We have `int(dx)/((x^(4)+1))=int((x^(2)+1)-(x^(2)-1))/(2(x^(4)+1))dx`
`=(1)/(2)int((x^(2)+1))/((x^(4)+1))dx-(1)/(2)int((x^(2)-1))/((x^(4)+1))dx`
`=(1)/(2)[int((1+(1)/(x^(2))))/((x^(2)+(1)/(x^(2))))dx-int((1-(1)/(x^(2))))/((x^(2)+(1)/(x^(2))))dx]`
[ dividing num . and denom of each integral by `x^(2)`]

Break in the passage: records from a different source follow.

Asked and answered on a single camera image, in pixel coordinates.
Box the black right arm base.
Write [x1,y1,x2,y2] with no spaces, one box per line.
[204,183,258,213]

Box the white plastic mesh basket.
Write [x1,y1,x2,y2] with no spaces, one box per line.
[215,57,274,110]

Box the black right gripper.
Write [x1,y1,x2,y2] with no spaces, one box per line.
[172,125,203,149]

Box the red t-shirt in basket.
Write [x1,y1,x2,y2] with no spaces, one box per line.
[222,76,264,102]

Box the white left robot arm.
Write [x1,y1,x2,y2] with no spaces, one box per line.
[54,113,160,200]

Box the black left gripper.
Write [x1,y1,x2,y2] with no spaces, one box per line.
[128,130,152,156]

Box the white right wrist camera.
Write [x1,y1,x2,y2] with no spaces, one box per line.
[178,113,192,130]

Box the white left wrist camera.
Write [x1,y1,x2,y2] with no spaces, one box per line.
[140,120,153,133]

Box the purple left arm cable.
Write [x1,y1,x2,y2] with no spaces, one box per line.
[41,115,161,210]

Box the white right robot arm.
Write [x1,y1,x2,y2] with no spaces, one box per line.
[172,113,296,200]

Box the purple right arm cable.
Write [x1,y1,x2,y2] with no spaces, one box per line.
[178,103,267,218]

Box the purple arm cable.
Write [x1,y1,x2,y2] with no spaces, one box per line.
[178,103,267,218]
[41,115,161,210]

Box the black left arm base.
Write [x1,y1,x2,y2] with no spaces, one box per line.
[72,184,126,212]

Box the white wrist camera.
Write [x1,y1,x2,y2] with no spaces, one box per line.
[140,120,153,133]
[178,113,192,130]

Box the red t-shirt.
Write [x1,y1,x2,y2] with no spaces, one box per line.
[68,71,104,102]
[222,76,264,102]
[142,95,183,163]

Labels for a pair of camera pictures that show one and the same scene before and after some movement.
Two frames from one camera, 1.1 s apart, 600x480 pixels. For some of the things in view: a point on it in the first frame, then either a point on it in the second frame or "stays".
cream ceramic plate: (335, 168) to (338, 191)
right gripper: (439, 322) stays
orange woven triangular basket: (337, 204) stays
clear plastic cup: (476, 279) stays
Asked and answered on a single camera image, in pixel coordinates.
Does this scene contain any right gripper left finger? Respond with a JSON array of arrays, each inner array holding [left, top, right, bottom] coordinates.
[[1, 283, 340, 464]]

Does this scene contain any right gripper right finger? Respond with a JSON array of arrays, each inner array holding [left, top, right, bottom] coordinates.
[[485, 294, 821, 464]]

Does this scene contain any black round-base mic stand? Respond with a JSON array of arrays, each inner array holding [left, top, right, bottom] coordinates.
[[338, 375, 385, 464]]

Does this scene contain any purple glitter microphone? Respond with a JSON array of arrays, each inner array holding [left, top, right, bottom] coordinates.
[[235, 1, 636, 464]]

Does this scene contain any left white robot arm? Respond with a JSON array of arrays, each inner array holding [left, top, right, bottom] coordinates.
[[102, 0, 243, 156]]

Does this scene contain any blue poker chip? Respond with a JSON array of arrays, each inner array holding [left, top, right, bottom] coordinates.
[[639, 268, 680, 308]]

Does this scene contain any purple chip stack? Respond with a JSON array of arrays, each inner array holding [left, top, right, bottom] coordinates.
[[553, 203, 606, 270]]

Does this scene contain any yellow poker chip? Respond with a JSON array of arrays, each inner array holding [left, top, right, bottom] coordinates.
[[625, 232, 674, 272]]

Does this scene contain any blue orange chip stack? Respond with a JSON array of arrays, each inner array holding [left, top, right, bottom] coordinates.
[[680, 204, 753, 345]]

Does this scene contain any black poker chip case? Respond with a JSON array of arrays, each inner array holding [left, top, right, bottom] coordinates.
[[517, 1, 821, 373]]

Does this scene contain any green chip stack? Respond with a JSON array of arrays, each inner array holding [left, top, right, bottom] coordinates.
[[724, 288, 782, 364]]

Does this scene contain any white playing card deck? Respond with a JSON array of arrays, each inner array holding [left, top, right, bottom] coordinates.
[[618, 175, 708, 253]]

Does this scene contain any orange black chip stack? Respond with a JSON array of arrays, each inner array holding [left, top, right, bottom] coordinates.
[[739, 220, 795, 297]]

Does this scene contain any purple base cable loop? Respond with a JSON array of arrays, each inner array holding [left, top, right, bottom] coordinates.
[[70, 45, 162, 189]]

`=(1)/(2)[int((1+(1)/(x^(2))))/([(x-(1)/(x))^(2)+2])dx-int((1-(1)/(x^(2))))/([(x+(1)/(x))^(2)-2])dx]`
`=(1)/(2)[int(dt)/([t^(2)+(sqrt(2))^(2)])-int(du)/([u^(2)-(sqrt(2))^(2)])]`
`["Putting"(x-(1)/(x))=t "in the 1 st integral , and" (x+(1)/(x))= u " in the 2 nd"]`
`=(1)/(2){(1)/(sqrt(2))tan^(-1)((t)/(sqrt(2)))-(1)/(2sqrt(2))log|(u-sqrt(2))/(u+sqrt(2))|}+C`
`=(2)/(2sqrt(2))tan^(-1)((x-(1)/(x))/(sqrt(2)))-(1)/(4sqrt(2))log|(x+(1)/(x)-sqrt(2))/(x+(1)/(x)+sqrt(2))|+C`
`=(1)/(2sqrt(2))tan^(-1)((x^(2)-1)/(sqrt(2)x))-(1)/(4sqrt(2))log|(x^(2)+1-sqrt(2)x)/(x^(2)+1+sqrt(2))|+C`.